If another host is still subscribed to our example address of 239.10.10.10, it would respond when the router sent the Query and the router would know not to prune that interface.

Version 3

Version 3 is the newest version of the IGMP protocol and was built to support Source-Specific Multicast. Hosts can now include the source in the membership report, where as before the host did not know of the source and was relying on the router to find it for them. The model of multicast that was running in our previous examples is called Any Source Multicast (ASM). What is also new is hosts now send their reports to 224.0.0.22, which is “IGMPv3 capable routers” address.

The Membership Reports include a list of source IP addresses. This is handled via two modes:

INCLUDE Mode: The host provides a list of specific source addresses it wants to receive traffic from.

EXCLUDE Mode: The host provides a list of sources it doesn't want to hear from (effectively blocking specific senders).

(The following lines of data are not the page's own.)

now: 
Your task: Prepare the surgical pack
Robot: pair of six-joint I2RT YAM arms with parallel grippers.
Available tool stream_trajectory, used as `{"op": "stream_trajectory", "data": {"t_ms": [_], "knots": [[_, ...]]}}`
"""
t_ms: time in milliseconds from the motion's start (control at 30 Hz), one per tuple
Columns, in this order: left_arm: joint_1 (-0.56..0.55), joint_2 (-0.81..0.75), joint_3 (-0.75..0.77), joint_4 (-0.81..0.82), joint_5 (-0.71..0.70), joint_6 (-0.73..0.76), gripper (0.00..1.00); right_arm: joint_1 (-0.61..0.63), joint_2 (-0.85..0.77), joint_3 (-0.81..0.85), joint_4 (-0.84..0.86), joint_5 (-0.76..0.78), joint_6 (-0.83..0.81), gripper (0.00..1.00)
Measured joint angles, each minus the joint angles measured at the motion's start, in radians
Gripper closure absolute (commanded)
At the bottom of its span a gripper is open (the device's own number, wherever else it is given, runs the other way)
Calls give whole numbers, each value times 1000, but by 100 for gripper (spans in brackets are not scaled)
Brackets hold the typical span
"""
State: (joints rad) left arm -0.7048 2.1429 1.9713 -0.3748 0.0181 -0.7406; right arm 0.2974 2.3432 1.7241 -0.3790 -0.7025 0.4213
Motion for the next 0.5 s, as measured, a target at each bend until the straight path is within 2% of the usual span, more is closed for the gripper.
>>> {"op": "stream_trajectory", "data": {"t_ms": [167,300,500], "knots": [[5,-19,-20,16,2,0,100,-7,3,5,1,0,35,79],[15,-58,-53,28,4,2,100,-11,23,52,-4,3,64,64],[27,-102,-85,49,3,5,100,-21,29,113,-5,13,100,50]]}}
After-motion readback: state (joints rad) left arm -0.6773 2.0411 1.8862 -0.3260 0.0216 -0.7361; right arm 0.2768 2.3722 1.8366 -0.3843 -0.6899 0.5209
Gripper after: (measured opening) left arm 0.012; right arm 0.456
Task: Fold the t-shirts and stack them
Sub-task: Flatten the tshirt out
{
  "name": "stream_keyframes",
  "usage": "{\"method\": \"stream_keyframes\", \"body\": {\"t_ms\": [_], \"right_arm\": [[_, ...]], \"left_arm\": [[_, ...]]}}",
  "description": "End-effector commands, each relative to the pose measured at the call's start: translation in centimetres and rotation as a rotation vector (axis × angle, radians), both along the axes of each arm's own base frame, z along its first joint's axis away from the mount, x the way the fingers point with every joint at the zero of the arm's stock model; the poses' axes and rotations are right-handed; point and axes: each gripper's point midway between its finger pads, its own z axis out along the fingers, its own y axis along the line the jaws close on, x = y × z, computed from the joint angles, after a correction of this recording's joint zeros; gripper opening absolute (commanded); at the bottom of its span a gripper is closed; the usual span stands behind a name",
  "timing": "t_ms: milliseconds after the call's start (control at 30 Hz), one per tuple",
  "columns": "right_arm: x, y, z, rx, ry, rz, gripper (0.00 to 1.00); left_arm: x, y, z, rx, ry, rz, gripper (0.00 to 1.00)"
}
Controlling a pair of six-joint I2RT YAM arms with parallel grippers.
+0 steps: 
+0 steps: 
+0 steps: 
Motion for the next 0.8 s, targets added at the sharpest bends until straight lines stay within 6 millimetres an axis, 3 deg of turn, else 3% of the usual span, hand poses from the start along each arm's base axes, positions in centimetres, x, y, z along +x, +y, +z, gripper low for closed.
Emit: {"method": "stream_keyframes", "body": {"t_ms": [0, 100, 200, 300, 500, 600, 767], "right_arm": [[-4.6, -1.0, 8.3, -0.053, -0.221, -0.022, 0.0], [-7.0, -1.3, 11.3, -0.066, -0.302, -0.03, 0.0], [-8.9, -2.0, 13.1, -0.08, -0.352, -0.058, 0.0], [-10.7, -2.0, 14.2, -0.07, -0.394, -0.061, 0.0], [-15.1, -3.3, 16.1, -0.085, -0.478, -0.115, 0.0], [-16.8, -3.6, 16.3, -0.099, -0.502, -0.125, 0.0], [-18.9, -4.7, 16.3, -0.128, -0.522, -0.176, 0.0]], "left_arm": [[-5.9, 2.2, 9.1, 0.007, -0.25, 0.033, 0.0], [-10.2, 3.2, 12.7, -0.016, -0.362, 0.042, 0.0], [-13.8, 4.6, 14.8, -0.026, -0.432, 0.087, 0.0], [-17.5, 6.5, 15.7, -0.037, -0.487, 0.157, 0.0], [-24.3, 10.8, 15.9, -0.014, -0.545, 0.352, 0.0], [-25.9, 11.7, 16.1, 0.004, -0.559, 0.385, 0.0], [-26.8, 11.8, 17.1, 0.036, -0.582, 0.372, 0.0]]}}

The leave packet is also slightly different in v3 where the leaving is actually handled through another Membership Report message to 224.0.0.22. The host sends a report with a record type of “TO_IN(0)” which means “my new list of included sources for the group is zero”.

sequenceDiagram
    participant Host
    participant Router
    Note over Host: 1. Join Group
    Host->>Router: Membership Report for 239.10.10.10, source 10.255.255.2, dest 224.0.0.22
    Note over Router: 2. Router Process
    Router->>Host: After PIM is complete, router forwards traffic onto the LAN.
    Note over Host: 3. Leave Group
    Host->>Router: Membership Report for 239.10.10.10, source 0, dest 224.0.0.22
    Note over Router: 4. Router Query
    Router->>Host: Group-and-Source-Specific Query to 239.10.10.10 with source 10.255.255.2.
    Note over Router: 5. No answer from host
    Note over Router: 6. Router Prunes
    Router->>Host: The router stops forwarding that traffic to the segment
  

By using 224.0.0.22, IGMPv3 allows Layer 2 switches (using IGMP Snooping which we cover next) to be much smarter. Because these reports contain more complex source information, the specialized multicast address helps the infrastructure differentiate v3 membership state changes from older v1/v2 control traffic.